Writing in general didn’t come easy to me when I first started. And I certainly don’t think I’ve mastered it at this point in my life. Honestly, I was a mechanical engineer with a degree who never worked a day in his life as an engineer.
I was given a tool box as my graduation present and sent into the field to learn the trades of my family business. It wasn’t as radical as it sounds since I basically grew up working in the business. Even while attending school, every day off was spent working in some facet of the business.
I share my background because you should know I was way more suited to engineering than writing for a living. That’s because I loved science and math and really stunk at spelling, grammar and pretty much any of the other mandatory liberal art courses I had to take to get my degree.
To my great luck, my girlfriend in college, now my wife, was great at all the liberal art courses so she became my primary editor. The good news for her is auto-correct has made me better at spelling and grammar so she only has to endure what I still can’t figure out as proper English. My goal is to be fluent in conversational writing, minus the ex-New York accent.
I think contractors could learn a thing or two about improving skills in this area. I know it can be done because I’m not exaggerating about how terrible I was. But, I worked at it because I knew it was important.

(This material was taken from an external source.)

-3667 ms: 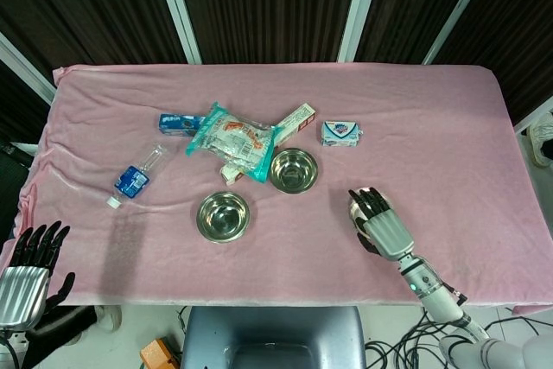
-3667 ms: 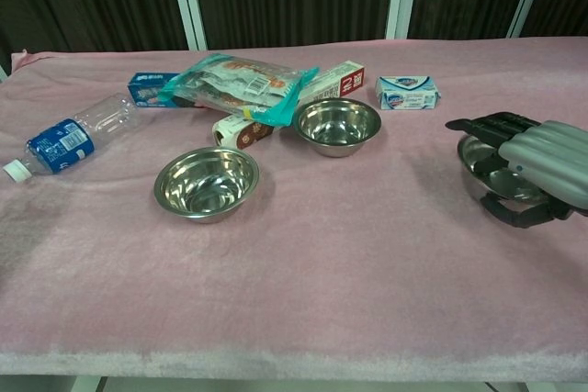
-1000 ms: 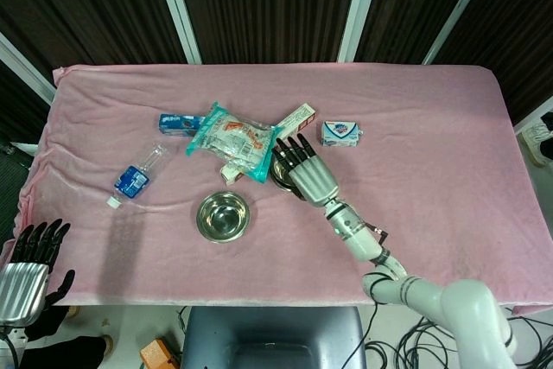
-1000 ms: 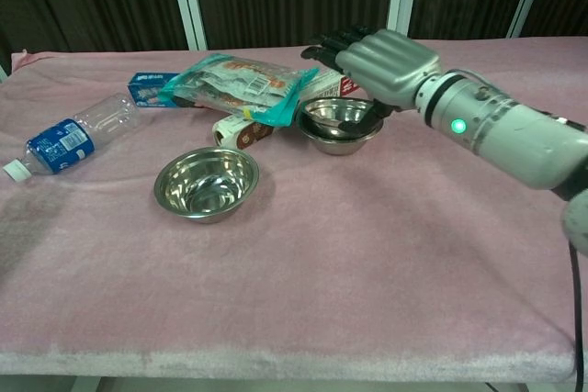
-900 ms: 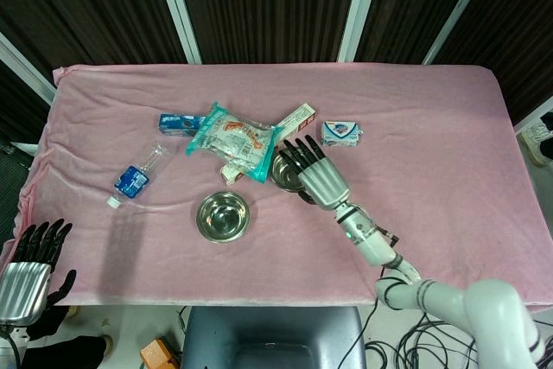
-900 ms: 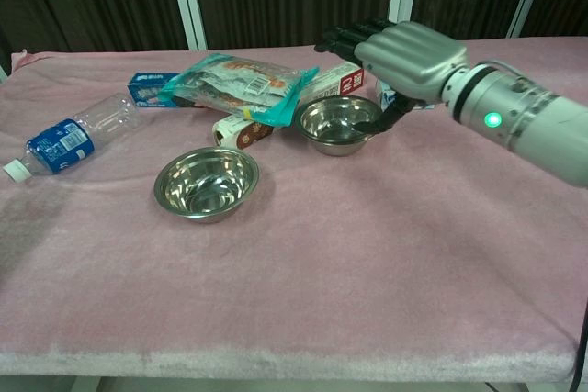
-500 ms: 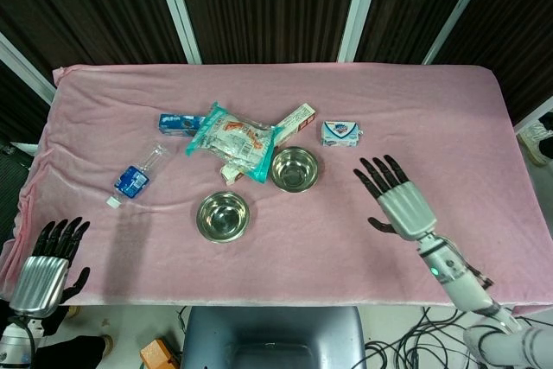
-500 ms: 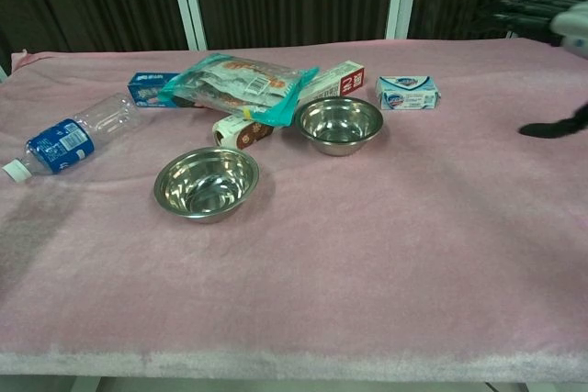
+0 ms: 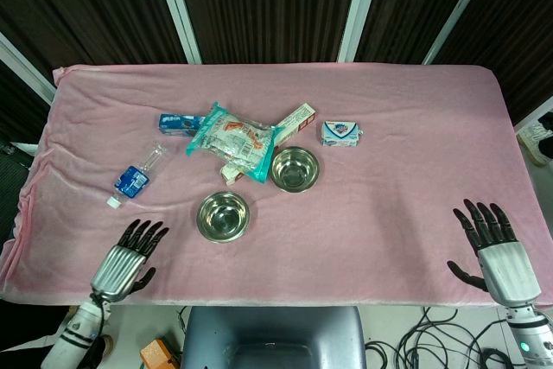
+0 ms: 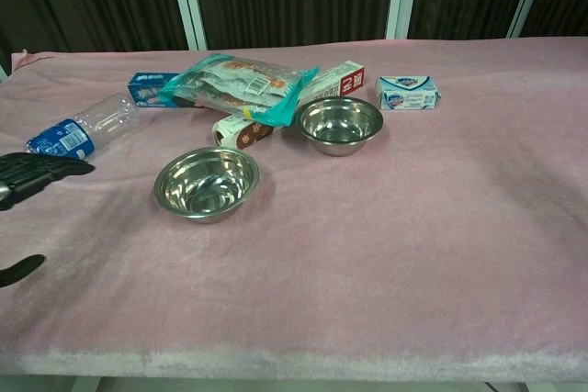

More importantly, I had to learn to stop speaking and writing in Technalize (yes, I made the word up), and I had to learn to convert it into plain-English. If you’re like me back then, I liked the fancy terms our trades use. I used them when I spoke to customers, too, so they’d be impressed — really, just overwhelmed — at my vast warehouse of technical jargon.
That thrill faded fast when I learned to read their faces and body language and came to understand they were totally confused by it, so there was going to be no sale made today…if ever.
I teach my clients that they need to reach out to their customers at least four times a year. But, there’s no good reason to reach out if your message isn’t worth reading and if the way you write doesn’t make it worth reading.
Today, it’s easy to send email blasts and ezines (some people call them enewsletters) to your customer list if you have their email addresses. And I strongly suggest you gather all the email addresses you can as fast as you can. It’s the cheapest way to stay in touch.
Write something worthy of reading
Remember, no one wants to read a sales piece including your customers who already know you and presumably really like you. Here’s what I do know. They will read something that’s written to educate and enhance their lives. If you take the time to write something worthy of reading because it’s of concern or just helpful to your customers, you must commit to writing it in a way that it gets read.
To me, the best examples of good writing are still newspapers and magazines in the printed world. But I also know that there are tons of great blogs on the Internet that are well written.
The magic is how to catch a reader’s attention with great headlines. If the headline doesn’t hit home with the reader, they won’t read on and act on the information being shared.
My marketing mentor, Leo, taught me that headlines are best if they are short. Five words or less is a great goal!...but sometimes tough to do:
1. Put the headline in the form of a question because a good question creates the need to know.
Ex:Want to make twice as much money at work with half the effort?
2. Put the headline in the form of a profound statement.
Ex: Lose 25 pounds in two months and never feel hungry!
Pay attention the next time you’re cruising down a highway to which billboards get your attention. I’m betting they have the magic headline strategy above.
And whether you’re writing a direct-mail postcard, an email blast or ezine, know that the best headlines actually come from a great testimonial from a happy customer who will testify to what you’re saying.
Testimonials are the secret sauce to making anything your write more effective. That’s because we all want to know someone that we can relate to and trust who says what you’re saying is true.